8.1.             The Customer hereby undertakes that it shall refrain from making active sales of the Goods to customers in the Reserved Territories.

8.2.             For the purposes of this clause, active sales shall be understood to mean actively approaching or soliciting customers, including the following actions:

8.2.1.       visits;

8.2.2.       direct mail, including the sending of unsolicited emails;

8.2.3.       advertising in media, on the internet or other promotions, where such advertising or promotion is specifically targeted at customers in Reserved Territories;

8.2.4.       online advertisements addressed to customers in Reserved Territories and other efforts to be found specifically by users in Reserved Territories, including the use of territory-based banners on third party websites and paying a search engine or online advertisement provider to have advertisements or higher search rankings displayed specifically to users in Reserved Territories; and

8.2.5.       advertising or promotion in any form that the Customer would not reasonably carry out but for the likelihood that it will reach customers in Reserved Territories.

8.3         The Customer acknowledges that the Goods will be packaged and labelled by the Supplier so as to comply with the packaging and labelling requirements for the sale of such Goods to end users in the United Kingdom.

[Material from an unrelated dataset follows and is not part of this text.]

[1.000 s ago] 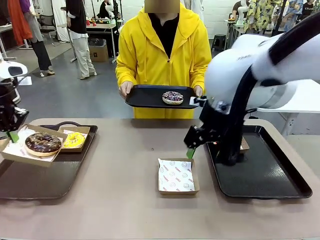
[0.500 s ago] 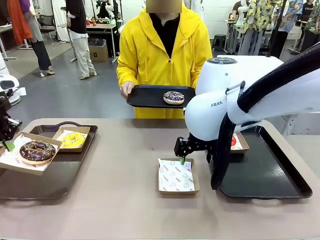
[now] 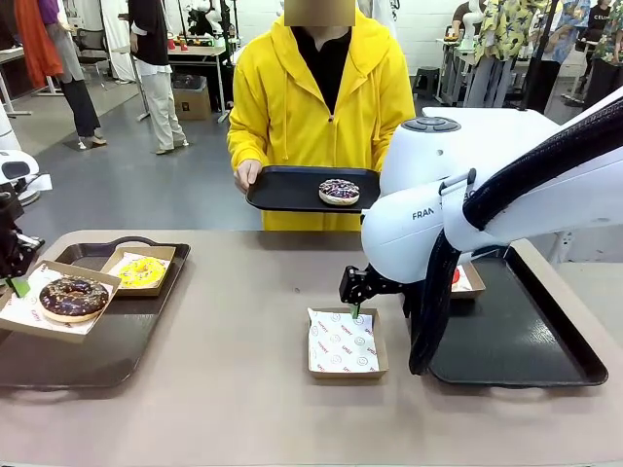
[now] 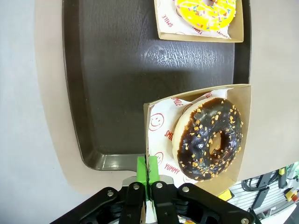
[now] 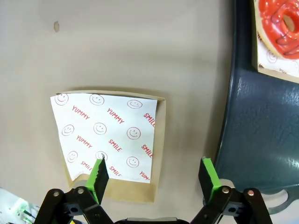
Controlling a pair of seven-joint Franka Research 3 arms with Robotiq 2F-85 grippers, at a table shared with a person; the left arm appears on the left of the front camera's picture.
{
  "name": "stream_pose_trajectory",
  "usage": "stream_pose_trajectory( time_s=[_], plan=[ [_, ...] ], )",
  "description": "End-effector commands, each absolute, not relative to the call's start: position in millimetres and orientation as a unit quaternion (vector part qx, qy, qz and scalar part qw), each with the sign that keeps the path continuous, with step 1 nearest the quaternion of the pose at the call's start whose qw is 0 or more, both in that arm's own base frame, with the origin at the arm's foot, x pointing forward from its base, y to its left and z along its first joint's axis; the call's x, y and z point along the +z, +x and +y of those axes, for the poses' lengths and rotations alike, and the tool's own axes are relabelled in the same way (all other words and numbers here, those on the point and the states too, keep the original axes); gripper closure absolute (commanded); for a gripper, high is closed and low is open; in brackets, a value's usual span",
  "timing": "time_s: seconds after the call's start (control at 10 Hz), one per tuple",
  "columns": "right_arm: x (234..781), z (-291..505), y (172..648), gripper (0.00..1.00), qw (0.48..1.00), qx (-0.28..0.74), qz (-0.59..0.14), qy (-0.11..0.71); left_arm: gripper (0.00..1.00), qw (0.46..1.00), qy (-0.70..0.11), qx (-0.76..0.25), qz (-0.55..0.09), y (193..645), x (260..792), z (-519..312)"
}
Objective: Individually package the donuts and arrange them on the tray.
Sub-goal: Place the picked Paper togo box on the Handle tray while simultaneously picking up another Paper togo box from the table with the other hand.
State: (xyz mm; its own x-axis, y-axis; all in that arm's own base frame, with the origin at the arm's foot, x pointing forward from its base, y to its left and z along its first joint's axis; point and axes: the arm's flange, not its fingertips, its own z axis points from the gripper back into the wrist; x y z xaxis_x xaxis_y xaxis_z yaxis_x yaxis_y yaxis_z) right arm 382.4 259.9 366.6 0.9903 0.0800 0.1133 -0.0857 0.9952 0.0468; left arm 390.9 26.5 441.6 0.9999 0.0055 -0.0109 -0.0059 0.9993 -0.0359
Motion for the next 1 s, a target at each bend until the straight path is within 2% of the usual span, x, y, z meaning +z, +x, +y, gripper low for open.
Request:
stream_pose_trajectory(
  time_s=[0.0, 0.3, 0.9],
  plan=[
    [367, 259, 383, 0.00, 0.997, 0.037, -0.056, 0.026, 0.99, 1.000, -0.018, 0.003, 0.006, 391, 441, 27],
    [344, 258, 384, 0.00, 0.998, -0.017, -0.056, 0.011, 0.99, 1.000, -0.012, 0.005, 0.005, 399, 420, 33],
    [312, 262, 383, 0.00, 0.999, -0.029, -0.035, 0.025, 0.99, 1.000, -0.004, 0.012, 0.017, 407, 386, 42]
  ],
)
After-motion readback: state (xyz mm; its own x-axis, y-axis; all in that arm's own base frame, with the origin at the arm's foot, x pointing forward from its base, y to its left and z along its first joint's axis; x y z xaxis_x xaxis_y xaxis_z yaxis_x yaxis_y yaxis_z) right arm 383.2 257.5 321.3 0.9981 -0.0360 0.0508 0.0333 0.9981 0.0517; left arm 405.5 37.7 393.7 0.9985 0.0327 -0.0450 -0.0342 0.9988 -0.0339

The Supplier gives no undertaking and makes no representation that the Goods or their packaging or labelling will comply with the requirements of any country other than the United Kingdom.

8.4         Where the Customer sells the Goods or any of them to customers outwith the United Kingdom the Customer shall indemnify the Supplier against all liabilities, costs, expenses, damages and losses (including but not limited to any direct, indirect or consequential losses, loss of profit, loss of reputation and all interest, penalties and legal costs (calculated on a full indemnity basis) and all other professional costs and expenses) suffered or incurred by the Supplier arising out of or in connection with the fact that such Goods and/or the packaging of such Goods and/or the labelling of such Goods do not (or may not) comply with the legal requirements of the relevant country.

 

9. WARRANTIES            

9.1               Subject to the conditions set out below, the Supplier warrants that as at the time of delivery:

9.1.1         all foods (as defined in the UK Food Safety Act 1990 and/or regulations made thereunder) comprised within the Goods comply in all respects the UK Food Safety Act 1990 and any regulations made thereunder;

9.1.2         all foods comprised within the Goods comply with all other United Kingdom legislation and regulations relating to the procurement, production, processing, packaging, marking, storage, handling, storage, handling, transportation, supply and sale of food products; and

9.1.3         the Goods (including any packaging and labelling) comply with any specification provided by the Customer which has been accepted by the Supplier; and

9.1.4         the Goods shall be of satisfactory quality (within the meaning of the Sale of Goods Act 1977).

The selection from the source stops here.